GUEST COLUMN:
Adam Huckstep
CEO
Hypermotive

Starting a business is one thing. Scaling it is another. Over the past decade, I’ve experienced both, and whilst I’m proud of the journey Hypermotive has taken, I’m also now very aware of the challenges facing small and medium manufacturers trying to grow.
At Hypermotive we design and manufacture electrical integration systems for electric vehicles and hydrogen fuel cell applications. That includes high voltage power distribution, power conversion and the integration of battery and hydrogen fuel cell technologies into everything from trucks to trains, planes and boats. We now have sites in the Midlands, Germany and Wales and from our base in Newport we work with a number of Welsh companies across the hydrogen and fuel cell space.
We didn’t start out as a manufacturer. In fact, we said we’d never become one – we knew that manufacturing was not easy. We founded Hypermotive as an engineering services and consultancy business and intended to stay that way. But the reality is that if you’re developing highly specialised components, and need them quickly, at high quality and at a competitive cost, you can’t always find someone else you trust to deliver. We soon found ourselves setting up our own in-house manufacturing capability, which over time has grown significantly to become a major part of our business.
Until 2022, we bootstrapped the business, growing organically and reinvesting as we went. That year we took external investment to accelerate both our manufacturing capacity and our product development in the hydrogen space. That investment has helped us develop class-leading technologies, and world-class manufacturing capability, leading to partnerships with some major players in the global fuel cell and hydrogen industry – including Honda and Luxfer – but we remain a relatively modest UK company, punching above our weight.
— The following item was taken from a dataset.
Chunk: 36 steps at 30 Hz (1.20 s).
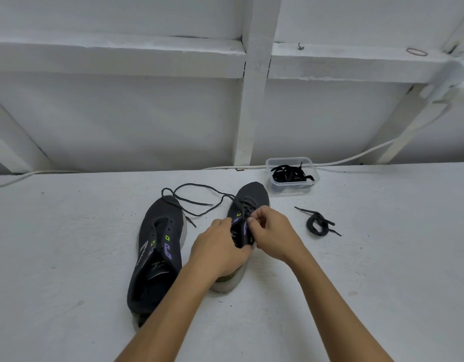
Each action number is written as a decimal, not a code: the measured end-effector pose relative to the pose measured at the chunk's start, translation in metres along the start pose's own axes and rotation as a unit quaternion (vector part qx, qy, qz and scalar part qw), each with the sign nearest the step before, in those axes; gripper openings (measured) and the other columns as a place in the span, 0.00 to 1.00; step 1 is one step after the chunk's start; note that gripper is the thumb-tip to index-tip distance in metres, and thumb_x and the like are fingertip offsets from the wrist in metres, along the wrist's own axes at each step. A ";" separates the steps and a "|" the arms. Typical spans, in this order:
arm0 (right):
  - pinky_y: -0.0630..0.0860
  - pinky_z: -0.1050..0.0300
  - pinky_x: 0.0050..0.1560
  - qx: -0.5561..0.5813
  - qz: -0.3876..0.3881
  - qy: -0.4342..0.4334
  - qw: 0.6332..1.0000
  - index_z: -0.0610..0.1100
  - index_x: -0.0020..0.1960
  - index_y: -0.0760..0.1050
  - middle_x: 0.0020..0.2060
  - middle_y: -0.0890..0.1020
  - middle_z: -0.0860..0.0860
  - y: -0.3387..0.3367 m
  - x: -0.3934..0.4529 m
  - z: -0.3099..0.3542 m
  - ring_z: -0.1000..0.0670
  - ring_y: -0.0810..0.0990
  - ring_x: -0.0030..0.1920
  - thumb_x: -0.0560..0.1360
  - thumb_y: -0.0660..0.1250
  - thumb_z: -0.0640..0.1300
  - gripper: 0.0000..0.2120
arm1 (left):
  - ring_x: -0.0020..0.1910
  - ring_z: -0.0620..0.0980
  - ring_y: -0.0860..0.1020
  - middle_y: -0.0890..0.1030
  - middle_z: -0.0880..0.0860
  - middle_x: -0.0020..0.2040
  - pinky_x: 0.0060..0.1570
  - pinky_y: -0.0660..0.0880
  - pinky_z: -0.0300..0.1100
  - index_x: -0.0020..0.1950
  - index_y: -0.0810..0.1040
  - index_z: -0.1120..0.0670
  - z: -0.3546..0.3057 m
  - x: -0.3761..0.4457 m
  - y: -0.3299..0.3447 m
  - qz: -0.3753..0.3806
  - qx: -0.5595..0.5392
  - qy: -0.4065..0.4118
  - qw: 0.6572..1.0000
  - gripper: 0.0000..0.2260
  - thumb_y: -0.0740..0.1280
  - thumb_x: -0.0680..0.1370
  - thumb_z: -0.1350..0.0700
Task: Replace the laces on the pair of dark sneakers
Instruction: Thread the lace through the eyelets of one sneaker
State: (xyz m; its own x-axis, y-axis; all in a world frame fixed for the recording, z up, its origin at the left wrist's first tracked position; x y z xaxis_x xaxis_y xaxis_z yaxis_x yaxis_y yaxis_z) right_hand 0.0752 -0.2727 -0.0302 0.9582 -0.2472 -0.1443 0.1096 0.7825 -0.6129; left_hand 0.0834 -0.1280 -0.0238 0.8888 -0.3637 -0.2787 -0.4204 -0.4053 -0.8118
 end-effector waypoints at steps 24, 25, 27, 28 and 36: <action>0.79 0.53 0.41 0.102 -0.022 0.003 0.995 0.48 0.43 0.81 0.35 0.84 0.53 0.002 -0.006 -0.008 0.55 0.80 0.35 0.79 0.69 0.44 0.06 | 0.60 0.52 0.75 0.73 0.49 0.64 0.55 0.72 0.44 0.69 0.69 0.48 0.001 0.000 0.000 -0.012 -0.023 0.005 1.000 0.23 0.64 0.78 0.39; 0.79 0.53 0.41 0.095 -0.062 -0.006 0.994 0.48 0.43 0.79 0.35 0.83 0.52 -0.008 -0.003 -0.006 0.55 0.80 0.35 0.80 0.68 0.43 0.07 | 0.60 0.52 0.75 0.73 0.49 0.64 0.55 0.71 0.43 0.69 0.69 0.48 0.002 -0.001 0.001 -0.012 -0.023 0.004 1.000 0.23 0.64 0.78 0.39; 0.81 0.51 0.40 0.138 -0.168 0.009 0.976 0.48 0.46 0.77 0.38 0.83 0.51 -0.036 -0.002 -0.010 0.56 0.81 0.34 0.81 0.65 0.43 0.06 | 0.61 0.52 0.75 0.72 0.48 0.66 0.54 0.70 0.43 0.72 0.67 0.48 0.002 -0.001 0.002 -0.009 -0.026 0.002 1.000 0.25 0.63 0.78 0.39; 0.83 0.52 0.39 0.180 -0.203 0.032 0.962 0.48 0.47 0.77 0.41 0.83 0.50 -0.046 -0.002 -0.015 0.57 0.82 0.35 0.82 0.64 0.44 0.06 | 0.62 0.52 0.74 0.71 0.48 0.67 0.55 0.70 0.43 0.73 0.66 0.49 0.003 -0.001 0.003 -0.007 -0.028 0.001 1.000 0.26 0.63 0.78 0.39; 0.79 0.62 0.34 0.205 0.018 0.090 0.974 0.45 0.44 0.82 0.36 0.85 0.51 0.015 -0.012 -0.022 0.55 0.82 0.35 0.77 0.73 0.48 0.06 | 0.60 0.53 0.75 0.73 0.49 0.64 0.55 0.72 0.44 0.69 0.69 0.48 0.002 0.000 0.001 -0.009 -0.024 0.000 1.000 0.23 0.64 0.78 0.39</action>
State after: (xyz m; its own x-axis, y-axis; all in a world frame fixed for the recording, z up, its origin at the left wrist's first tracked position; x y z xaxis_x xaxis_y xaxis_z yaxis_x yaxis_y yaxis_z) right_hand 0.0599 -0.2708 -0.0547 0.9058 -0.2832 -0.3152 0.2094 0.9458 -0.2481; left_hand 0.0833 -0.1269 -0.0251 0.8964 -0.3566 -0.2634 -0.4124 -0.4525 -0.7907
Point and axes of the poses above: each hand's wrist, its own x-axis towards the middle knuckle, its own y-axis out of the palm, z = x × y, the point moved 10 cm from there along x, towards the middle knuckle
For us, one of the biggest challenges has been scaling from a small innovator to a full-scale manufacturer. In the UK, there’s real strength in innovation funding – organisations like Innovate UK have supported a great deal of cutting-edge research and development.
But the support often stops short of what’s needed to commercialise that technology at scale. Turning an idea into a manufacturable product, and then building the systems, teams and processes to deliver it reliably, is a complex, expensive task. And this is the very stage at which many UK businesses stall, or get swallowed up by bigger businesses often with the technology or products subsequently leaving the UK.
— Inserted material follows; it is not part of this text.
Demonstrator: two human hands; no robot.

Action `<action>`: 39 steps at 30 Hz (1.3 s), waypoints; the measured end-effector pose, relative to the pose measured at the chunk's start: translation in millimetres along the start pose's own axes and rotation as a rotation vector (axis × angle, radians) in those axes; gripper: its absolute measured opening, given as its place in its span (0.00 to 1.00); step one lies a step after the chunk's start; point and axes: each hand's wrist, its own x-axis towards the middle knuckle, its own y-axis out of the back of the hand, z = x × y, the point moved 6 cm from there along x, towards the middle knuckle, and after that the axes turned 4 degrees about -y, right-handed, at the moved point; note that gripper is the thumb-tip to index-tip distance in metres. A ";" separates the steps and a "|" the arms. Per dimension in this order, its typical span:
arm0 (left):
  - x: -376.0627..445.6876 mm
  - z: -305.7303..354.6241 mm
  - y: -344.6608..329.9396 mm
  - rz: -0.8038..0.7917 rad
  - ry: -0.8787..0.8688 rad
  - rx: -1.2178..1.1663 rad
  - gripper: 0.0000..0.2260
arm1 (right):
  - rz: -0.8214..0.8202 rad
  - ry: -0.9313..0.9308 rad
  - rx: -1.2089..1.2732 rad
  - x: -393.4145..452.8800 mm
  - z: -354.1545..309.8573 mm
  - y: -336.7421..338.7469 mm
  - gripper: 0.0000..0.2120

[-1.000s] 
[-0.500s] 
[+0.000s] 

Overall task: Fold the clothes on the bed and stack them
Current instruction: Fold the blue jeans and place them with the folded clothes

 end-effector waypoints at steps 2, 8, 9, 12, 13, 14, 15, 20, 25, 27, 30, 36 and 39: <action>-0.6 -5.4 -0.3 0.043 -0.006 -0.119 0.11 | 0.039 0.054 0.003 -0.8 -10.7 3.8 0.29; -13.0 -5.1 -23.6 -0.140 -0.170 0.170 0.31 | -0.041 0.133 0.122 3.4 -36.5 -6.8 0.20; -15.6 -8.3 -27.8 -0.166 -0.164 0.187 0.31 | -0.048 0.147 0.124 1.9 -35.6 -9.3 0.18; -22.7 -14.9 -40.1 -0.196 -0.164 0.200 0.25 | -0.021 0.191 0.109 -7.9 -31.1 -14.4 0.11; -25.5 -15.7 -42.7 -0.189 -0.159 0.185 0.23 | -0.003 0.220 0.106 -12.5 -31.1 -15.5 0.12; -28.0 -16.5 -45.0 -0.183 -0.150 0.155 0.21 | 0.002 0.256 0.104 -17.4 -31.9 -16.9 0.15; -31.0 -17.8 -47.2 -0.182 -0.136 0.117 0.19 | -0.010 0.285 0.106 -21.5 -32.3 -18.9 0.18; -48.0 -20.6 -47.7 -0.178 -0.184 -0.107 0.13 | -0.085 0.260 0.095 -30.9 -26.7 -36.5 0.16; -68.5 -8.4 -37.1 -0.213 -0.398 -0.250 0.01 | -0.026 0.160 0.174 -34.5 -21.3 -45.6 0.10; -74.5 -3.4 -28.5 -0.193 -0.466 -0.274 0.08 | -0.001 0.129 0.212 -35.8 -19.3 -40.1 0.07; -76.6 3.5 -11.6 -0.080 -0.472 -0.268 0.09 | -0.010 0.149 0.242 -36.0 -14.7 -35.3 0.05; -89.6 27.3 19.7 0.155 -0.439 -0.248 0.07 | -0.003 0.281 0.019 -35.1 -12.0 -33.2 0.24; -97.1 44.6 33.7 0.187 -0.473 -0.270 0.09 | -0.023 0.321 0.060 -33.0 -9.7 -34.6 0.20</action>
Long-term investment in manufacturing isn’t always seen as attractive. Compared to tech or IP-heavy sectors, returns are slower. But they are there – and if we’re serious about strengthening the UK’s industrial base, we need to start valuing and backing the hard yards that go into building manufacturing capability and capacity. That includes access to capital, support for physical infrastructure and recognition of what it really takes to become a trusted, high quality supplier in sectors like automotive.
Recruitment is another issue. We’ve built strong engineering and manufacturing teams, but finding skills in specialist areas such as electronics, software engineering and functional safety remains tough. In the past we’ve hired internationally, but the post-Brexit visa landscape has made this more complicated and costly. That’s all the more reason to invest in homegrown skills. We need to see more focus on technical education, particularly in digital, coding and AI. These are not niche competencies anymore; they’re central to modern engineering and vital in developing world-beating technologies .
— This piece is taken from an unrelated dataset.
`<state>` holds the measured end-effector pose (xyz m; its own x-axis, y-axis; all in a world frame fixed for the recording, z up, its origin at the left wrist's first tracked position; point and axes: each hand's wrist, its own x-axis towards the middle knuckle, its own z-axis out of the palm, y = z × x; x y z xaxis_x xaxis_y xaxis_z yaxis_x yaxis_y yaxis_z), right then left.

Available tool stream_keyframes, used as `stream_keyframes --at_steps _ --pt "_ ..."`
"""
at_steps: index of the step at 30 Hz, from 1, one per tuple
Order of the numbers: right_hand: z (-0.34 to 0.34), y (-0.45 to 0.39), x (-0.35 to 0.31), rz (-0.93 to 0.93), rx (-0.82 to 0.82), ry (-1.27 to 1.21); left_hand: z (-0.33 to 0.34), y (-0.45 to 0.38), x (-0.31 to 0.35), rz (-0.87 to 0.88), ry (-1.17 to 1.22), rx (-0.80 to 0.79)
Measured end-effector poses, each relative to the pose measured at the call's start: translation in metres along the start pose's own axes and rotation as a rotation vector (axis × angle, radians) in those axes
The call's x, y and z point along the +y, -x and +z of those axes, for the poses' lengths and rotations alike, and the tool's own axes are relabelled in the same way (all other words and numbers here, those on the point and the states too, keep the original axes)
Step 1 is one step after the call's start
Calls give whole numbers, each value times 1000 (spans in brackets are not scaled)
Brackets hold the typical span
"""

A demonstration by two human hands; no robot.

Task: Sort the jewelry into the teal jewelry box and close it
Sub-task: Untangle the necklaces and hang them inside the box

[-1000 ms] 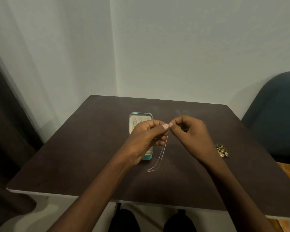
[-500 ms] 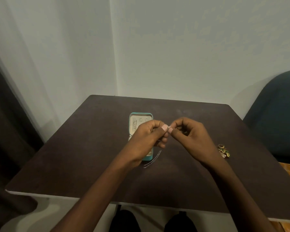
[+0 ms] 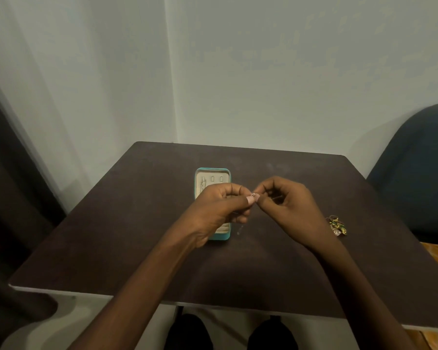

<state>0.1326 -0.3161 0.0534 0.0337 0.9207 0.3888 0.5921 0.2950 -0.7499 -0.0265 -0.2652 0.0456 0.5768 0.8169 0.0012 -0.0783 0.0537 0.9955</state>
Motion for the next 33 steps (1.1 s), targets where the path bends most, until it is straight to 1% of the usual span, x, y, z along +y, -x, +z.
stream_keyframes --at_steps 3,6,10,12,14,17,19,22,25,27,28,29,30,31,33 --pt "0 0 -2 -6 6 -12 0 0 1 10 -13 40" --pt "1 0 -1 1 16 -5 3 1 2 65 -52 100" --pt "2 2 -1 -41 64 151 7 4 3 184 -141 184" --pt "4 3 0 -61 88 255 9 4 3 232 -187 209" --pt "5 3 1 -64 98 302 10 4 4 260 -213 218" --pt "4 4 -2 -61 109 224 11 2 4 256 -236 236" --pt "3 5 -4 -48 91 178 10 1 2 279 -312 247" --pt "3 7 0 -56 74 274 9 0 -1 335 -425 252" --pt "5 7 1 -102 84 460 12 1 -1 320 -399 205" --pt "5 7 2 -137 115 562 16 2 1 271 -294 165" --pt "5 7 2 -148 124 567 17 2 2 251 -258 157" --pt "4 7 2 -144 124 521 16 3 3 240 -277 159" --pt "3 7 2 -121 122 427 15 3 3 241 -359 168" --pt "2 7 1 -81 115 309 14 4 4 257 -481 173" --pt "-1 7 0 18 62 95 13 6 5 348 -747 161"
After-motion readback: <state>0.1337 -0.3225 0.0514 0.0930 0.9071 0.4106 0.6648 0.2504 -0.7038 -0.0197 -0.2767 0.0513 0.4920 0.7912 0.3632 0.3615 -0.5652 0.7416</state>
When I look at Wales, I see significant opportunity. There’s the ability for Government to act locally, but with national impact. Wales already has real strength in key technology areas such as semiconductors – a sector with global relevance and long-term potential. If we can build out from that strength, support scaling businesses, and invest not just in headline innovation but also in the supply chains and clusters that grow around it, then we have a chance to build something lasting.
But to do that, we need to avoid the trap of allowing promising firms to be bought out or absorbed into bigger businesses before they reach their full potential. The default doesn’t have to be exit. It’s possible to grow successful, sustainable, indigenous businesses here if we give them the support they need at the right time. That includes targeted investment, a focus on high-growth manufacturing, and a strategy that treats scale-up as a national economic priority.
I believe in the future of manufacturing in the UK and particularly in Wales. There’s talent here, there’s energy, and there’s a growing sense of shared ambition across the sector and nation. But we need to focus on the difficult middle ground and give it the attention, investment and policy thinking it deserves. If we can get that right, we won’t just compete in future markets – we’ll help define them.